Task to complete:
Every line below is to be set down again exactly; any image stays out.

────────────────

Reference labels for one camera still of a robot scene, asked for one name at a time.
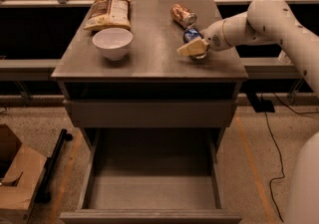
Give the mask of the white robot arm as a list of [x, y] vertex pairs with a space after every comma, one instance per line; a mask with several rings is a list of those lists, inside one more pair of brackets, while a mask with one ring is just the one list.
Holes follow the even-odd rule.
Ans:
[[[253, 0], [238, 15], [219, 20], [179, 47], [183, 56], [240, 45], [275, 43], [319, 96], [319, 37], [296, 19], [284, 0]], [[319, 224], [319, 132], [300, 149], [291, 179], [284, 224]]]

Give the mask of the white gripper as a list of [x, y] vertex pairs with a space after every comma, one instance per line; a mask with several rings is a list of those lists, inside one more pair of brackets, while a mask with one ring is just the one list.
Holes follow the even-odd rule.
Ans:
[[[226, 41], [223, 32], [225, 21], [219, 20], [208, 26], [204, 31], [204, 39], [196, 37], [188, 43], [182, 45], [177, 49], [177, 52], [182, 56], [198, 56], [206, 53], [208, 47], [212, 51], [223, 51], [230, 49], [231, 46]], [[194, 29], [194, 25], [187, 26], [186, 29]]]

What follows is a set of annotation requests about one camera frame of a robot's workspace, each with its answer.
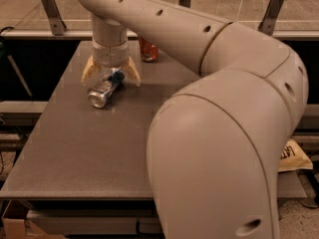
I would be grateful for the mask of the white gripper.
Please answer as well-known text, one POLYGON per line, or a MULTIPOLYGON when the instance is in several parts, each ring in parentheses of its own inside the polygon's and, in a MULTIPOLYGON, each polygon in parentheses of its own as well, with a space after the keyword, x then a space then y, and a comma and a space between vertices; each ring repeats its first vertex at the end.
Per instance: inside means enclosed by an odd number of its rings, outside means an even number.
POLYGON ((81 84, 85 86, 89 79, 96 75, 101 67, 120 67, 124 74, 139 87, 141 76, 130 56, 127 28, 108 18, 94 14, 92 19, 93 51, 83 70, 81 84))

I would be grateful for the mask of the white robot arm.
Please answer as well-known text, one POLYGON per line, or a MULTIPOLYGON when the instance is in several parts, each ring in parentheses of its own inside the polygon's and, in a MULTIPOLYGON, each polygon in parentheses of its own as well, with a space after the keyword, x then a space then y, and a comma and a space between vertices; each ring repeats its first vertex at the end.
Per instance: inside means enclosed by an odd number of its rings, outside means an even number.
POLYGON ((308 98, 299 56, 249 27, 160 0, 78 1, 197 74, 149 129, 165 239, 279 239, 279 159, 308 98))

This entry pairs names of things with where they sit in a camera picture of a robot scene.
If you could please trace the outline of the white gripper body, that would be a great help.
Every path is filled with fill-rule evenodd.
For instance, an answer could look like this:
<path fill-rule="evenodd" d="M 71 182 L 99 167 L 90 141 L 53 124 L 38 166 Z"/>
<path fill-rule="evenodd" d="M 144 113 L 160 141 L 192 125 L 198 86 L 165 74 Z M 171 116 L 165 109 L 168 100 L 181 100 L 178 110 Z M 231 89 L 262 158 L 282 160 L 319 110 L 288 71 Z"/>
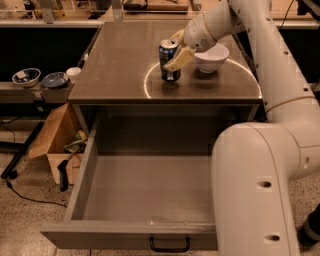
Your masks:
<path fill-rule="evenodd" d="M 216 39 L 211 35 L 203 14 L 188 22 L 184 29 L 183 43 L 197 52 L 206 52 L 216 45 Z"/>

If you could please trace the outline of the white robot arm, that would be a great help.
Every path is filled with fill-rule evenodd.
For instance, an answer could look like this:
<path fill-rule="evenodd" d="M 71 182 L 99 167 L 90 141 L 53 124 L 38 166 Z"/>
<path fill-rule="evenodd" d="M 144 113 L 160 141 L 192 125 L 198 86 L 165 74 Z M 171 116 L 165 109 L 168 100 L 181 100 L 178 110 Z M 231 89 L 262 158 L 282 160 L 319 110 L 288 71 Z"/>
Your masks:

────────────────

Expected answer:
Reference labels for one camera still of a robot scene, asked for one name at a time.
Give the mask of the white robot arm as a list of [x, y] vertex pairs with a space after every comma, one instance per line; a mask with several rings is a list of those lists, inside one more pair of brackets, while a mask with one ring is just the one list.
Holes follow the even-odd rule.
Ans:
[[[253, 0], [238, 15], [219, 20], [179, 47], [183, 56], [240, 45], [275, 43], [319, 96], [319, 37], [296, 19], [284, 0]], [[319, 224], [319, 132], [300, 149], [291, 179], [284, 224]]]

Give the mask of the white gripper as a list of [x, y] vertex pairs with a space after every comma, one instance per line; a mask with several rings is a list of those lists, inside one more pair of brackets, while a mask with one ring is just the one list.
Holes follow the even-odd rule.
Ans:
[[[226, 41], [223, 32], [225, 21], [219, 20], [208, 26], [204, 31], [204, 39], [196, 37], [188, 43], [182, 45], [177, 49], [177, 52], [182, 56], [198, 56], [206, 53], [208, 47], [212, 51], [223, 51], [230, 49], [231, 46]], [[194, 29], [194, 25], [187, 26], [186, 29]]]

What follows is a set of annotation requests about one camera frame of a robot's workspace, each with its answer.
I would be grateful for the mask of the white gripper.
Please answer as well-known text, one POLYGON per line, or a MULTIPOLYGON when the instance is in several parts, each ring in parentheses of its own inside the polygon's and, in a MULTIPOLYGON, each polygon in parentheses of its own as well, with a space after the keyword, x then a space then y, and a comma and a space between vertices; each ring repeats its first vertex at the end.
Per instance: inside means enclosed by an odd number of its rings, outside means an even number.
POLYGON ((81 84, 85 86, 89 79, 96 75, 101 67, 120 67, 124 74, 139 87, 141 76, 130 56, 127 28, 108 18, 94 14, 92 19, 93 51, 83 70, 81 84))

I would be grateful for the mask of the white robot arm.
Please answer as well-known text, one POLYGON per line, or a MULTIPOLYGON when the instance is in several parts, each ring in parentheses of its own inside the polygon's and, in a MULTIPOLYGON, each polygon in parentheses of its own as well, with a space after the keyword, x then a space then y, and a comma and a space between vertices; each ring repeats its first vertex at the end.
Per instance: inside means enclosed by an odd number of its rings, outside means an even number.
POLYGON ((308 98, 299 56, 249 27, 160 0, 78 1, 197 74, 149 129, 165 239, 279 239, 279 159, 308 98))

This entry pairs names of things with where they sit in a camera picture of a robot scene.
If you could please trace the outline of the white gripper body, that would be a great help.
Every path is filled with fill-rule evenodd.
For instance, an answer could look like this:
<path fill-rule="evenodd" d="M 71 182 L 99 167 L 90 141 L 53 124 L 38 166 Z"/>
<path fill-rule="evenodd" d="M 144 113 L 160 141 L 192 125 L 198 86 L 165 74 Z M 171 116 L 165 109 L 168 100 L 181 100 L 178 110 Z M 231 89 L 262 158 L 282 160 L 319 110 L 288 71 Z"/>
Your masks:
<path fill-rule="evenodd" d="M 216 39 L 211 35 L 203 14 L 188 22 L 184 29 L 183 43 L 197 52 L 206 52 L 216 45 Z"/>

If you could please trace the outline of the white robot arm, that would be a great help.
Every path is filled with fill-rule evenodd.
For instance, an answer could look like this:
<path fill-rule="evenodd" d="M 71 182 L 99 167 L 90 141 L 53 124 L 38 166 Z"/>
<path fill-rule="evenodd" d="M 144 113 L 160 141 L 192 125 L 198 86 L 165 74 Z M 171 116 L 165 109 L 168 100 L 181 100 L 178 110 Z M 231 89 L 262 158 L 282 160 L 319 110 L 288 71 Z"/>
Your masks:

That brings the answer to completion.